(Source data)
..........

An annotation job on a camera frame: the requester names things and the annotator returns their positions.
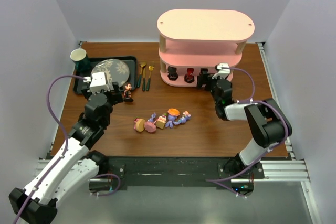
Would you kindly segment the red head figurine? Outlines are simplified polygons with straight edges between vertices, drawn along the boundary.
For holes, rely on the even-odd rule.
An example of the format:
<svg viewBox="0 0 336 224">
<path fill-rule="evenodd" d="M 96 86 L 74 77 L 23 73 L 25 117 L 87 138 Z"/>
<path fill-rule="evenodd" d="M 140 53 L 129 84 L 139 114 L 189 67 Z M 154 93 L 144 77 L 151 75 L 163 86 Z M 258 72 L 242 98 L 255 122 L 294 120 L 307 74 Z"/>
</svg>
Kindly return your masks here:
<svg viewBox="0 0 336 224">
<path fill-rule="evenodd" d="M 184 81 L 186 83 L 193 83 L 195 81 L 195 77 L 194 77 L 193 73 L 194 73 L 193 68 L 187 68 L 186 74 L 184 76 Z"/>
</svg>

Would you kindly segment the brown-haired red figurine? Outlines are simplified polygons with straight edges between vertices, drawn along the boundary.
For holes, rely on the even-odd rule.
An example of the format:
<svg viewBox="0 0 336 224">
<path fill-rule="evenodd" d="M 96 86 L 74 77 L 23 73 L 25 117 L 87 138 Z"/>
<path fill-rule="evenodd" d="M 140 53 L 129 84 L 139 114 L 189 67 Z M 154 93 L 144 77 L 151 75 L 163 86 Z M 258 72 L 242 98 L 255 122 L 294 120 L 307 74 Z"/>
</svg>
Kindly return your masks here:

..........

[Exercise aim] Check each line above for the string "along" and copy those that have it.

[Task response]
Would you kindly segment the red head figurine? Outlines are simplified polygons with straight edges between vertices, drawn along the boundary.
Would you kindly segment the brown-haired red figurine? Outlines are simplified polygons with straight edges between vertices, drawn along the boundary.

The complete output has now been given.